I would try to figure out what calls close()/abort(). You could use a breakpoint in your debugger, or modify the Hadoop source code to throw an exception in these methods, so you would get a stack trace.
The exception about “file system closed” can be solved if the spark job is running on a cluster.
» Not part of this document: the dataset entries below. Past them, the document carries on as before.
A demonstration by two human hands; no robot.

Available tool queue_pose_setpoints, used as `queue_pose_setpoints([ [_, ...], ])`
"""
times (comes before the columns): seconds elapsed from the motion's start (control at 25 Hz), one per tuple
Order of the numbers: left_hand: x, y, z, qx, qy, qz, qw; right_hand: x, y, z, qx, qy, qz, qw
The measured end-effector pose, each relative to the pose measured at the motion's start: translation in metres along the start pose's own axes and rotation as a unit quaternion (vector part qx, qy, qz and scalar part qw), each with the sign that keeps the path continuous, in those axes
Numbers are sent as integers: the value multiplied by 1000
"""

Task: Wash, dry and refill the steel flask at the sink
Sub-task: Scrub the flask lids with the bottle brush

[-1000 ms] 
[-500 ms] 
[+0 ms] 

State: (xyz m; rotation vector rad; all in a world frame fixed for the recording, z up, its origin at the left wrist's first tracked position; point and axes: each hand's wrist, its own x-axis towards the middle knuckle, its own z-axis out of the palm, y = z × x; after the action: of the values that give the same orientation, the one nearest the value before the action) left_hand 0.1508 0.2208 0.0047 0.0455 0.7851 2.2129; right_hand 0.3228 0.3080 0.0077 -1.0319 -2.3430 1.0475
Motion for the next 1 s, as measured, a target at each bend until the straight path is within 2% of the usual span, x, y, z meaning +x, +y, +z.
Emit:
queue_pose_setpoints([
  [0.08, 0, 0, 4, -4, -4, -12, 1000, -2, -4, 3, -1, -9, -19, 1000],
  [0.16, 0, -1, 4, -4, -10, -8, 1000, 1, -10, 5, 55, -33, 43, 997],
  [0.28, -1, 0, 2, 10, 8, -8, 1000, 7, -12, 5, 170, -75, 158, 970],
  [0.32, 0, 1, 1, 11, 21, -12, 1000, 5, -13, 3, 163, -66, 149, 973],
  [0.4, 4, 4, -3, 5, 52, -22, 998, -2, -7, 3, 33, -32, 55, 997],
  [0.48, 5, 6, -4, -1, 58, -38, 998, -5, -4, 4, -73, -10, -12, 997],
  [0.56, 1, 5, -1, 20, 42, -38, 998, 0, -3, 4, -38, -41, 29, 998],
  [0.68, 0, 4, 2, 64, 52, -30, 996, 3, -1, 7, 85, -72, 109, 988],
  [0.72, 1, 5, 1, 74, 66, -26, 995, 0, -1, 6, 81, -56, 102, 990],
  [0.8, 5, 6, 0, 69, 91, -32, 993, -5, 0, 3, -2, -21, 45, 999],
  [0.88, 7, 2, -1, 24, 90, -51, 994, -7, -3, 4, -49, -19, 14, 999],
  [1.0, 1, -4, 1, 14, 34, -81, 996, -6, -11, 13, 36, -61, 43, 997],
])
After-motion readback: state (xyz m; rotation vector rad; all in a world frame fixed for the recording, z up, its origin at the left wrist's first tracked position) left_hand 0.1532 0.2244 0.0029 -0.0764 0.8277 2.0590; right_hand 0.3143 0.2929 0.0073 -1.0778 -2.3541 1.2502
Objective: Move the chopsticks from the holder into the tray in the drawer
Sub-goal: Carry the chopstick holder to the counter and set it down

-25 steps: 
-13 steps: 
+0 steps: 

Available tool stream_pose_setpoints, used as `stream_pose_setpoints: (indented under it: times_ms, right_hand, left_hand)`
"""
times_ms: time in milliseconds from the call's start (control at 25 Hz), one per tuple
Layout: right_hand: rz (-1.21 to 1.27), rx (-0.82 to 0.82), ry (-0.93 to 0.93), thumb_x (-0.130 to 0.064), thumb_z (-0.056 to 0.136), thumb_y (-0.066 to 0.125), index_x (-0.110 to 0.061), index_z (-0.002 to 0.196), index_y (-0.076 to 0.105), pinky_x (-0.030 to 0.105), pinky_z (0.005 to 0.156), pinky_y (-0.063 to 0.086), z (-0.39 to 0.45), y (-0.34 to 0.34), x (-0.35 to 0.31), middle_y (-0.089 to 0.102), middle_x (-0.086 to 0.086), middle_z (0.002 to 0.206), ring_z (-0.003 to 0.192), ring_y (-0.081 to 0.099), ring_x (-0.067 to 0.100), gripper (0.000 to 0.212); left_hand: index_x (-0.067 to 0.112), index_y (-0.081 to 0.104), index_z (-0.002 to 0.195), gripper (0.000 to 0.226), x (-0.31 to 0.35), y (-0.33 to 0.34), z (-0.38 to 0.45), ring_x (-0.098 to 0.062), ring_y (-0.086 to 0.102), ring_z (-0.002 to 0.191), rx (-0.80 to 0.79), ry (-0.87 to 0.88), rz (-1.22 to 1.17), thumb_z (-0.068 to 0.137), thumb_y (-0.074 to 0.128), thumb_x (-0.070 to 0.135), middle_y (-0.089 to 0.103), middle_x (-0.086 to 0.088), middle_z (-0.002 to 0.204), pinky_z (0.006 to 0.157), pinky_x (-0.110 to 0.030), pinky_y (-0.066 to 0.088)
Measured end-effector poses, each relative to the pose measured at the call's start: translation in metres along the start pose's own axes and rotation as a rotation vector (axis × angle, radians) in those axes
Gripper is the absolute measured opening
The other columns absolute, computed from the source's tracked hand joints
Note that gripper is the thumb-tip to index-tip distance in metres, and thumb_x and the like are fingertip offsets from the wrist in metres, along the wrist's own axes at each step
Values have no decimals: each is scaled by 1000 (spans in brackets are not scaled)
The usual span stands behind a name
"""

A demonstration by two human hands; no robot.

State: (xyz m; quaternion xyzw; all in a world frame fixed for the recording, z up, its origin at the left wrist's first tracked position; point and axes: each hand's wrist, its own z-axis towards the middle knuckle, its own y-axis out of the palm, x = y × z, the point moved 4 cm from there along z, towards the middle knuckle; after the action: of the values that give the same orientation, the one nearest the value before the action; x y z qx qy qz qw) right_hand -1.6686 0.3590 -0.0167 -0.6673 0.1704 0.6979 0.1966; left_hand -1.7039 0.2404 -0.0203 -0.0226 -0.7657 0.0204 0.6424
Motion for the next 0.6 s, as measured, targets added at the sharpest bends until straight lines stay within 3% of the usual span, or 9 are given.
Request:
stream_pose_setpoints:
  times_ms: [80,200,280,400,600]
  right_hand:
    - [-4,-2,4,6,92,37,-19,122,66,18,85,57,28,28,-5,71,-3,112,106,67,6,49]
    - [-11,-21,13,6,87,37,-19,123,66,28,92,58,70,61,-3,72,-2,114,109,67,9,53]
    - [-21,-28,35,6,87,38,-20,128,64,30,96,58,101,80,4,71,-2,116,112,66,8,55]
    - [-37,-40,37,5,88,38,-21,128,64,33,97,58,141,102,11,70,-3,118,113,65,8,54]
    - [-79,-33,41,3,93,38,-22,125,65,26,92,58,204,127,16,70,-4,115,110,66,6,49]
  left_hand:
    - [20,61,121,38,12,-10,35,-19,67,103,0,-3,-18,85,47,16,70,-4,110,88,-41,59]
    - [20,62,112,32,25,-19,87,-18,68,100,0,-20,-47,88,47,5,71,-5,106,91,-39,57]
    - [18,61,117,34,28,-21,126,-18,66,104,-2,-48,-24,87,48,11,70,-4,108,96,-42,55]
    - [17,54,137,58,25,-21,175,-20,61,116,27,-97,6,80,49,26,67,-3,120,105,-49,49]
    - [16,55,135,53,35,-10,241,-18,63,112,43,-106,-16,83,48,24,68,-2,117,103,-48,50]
You can set properties like spark.executor.cores , spark.driver.cores and spark.akka.threads to the maximum values w.r.t your resource availability. I had the same problem when my dataset was pretty large with JSON data about 20 million records. I fixed it with the above properties and it ran like a charm. In my case, I set those properties to 25,25 and 20 respectively. Hope it helps!!